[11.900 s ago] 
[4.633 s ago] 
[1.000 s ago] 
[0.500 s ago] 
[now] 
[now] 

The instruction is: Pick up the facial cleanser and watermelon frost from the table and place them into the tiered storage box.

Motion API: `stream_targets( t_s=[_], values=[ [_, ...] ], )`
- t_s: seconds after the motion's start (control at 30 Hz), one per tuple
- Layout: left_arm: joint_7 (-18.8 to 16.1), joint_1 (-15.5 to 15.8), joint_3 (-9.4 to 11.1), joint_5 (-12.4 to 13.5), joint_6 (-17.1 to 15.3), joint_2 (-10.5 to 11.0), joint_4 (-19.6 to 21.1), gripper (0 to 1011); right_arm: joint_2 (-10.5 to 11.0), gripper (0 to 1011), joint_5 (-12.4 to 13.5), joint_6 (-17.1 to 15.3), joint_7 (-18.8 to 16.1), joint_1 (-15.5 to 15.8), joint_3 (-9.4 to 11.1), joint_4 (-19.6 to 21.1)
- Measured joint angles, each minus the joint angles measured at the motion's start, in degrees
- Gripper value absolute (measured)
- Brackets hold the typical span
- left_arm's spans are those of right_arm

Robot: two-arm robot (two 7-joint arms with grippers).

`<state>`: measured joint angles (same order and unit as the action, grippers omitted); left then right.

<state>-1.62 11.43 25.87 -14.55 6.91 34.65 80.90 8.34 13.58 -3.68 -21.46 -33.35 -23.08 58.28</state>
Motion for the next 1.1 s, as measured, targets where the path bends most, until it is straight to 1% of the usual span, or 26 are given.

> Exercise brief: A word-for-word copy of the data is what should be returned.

> The completed task:
[11.900 s ago] 
[4.633 s ago] 
[1.000 s ago] 
[0.500 s ago] 
[now] 
[now] 

The instruction is: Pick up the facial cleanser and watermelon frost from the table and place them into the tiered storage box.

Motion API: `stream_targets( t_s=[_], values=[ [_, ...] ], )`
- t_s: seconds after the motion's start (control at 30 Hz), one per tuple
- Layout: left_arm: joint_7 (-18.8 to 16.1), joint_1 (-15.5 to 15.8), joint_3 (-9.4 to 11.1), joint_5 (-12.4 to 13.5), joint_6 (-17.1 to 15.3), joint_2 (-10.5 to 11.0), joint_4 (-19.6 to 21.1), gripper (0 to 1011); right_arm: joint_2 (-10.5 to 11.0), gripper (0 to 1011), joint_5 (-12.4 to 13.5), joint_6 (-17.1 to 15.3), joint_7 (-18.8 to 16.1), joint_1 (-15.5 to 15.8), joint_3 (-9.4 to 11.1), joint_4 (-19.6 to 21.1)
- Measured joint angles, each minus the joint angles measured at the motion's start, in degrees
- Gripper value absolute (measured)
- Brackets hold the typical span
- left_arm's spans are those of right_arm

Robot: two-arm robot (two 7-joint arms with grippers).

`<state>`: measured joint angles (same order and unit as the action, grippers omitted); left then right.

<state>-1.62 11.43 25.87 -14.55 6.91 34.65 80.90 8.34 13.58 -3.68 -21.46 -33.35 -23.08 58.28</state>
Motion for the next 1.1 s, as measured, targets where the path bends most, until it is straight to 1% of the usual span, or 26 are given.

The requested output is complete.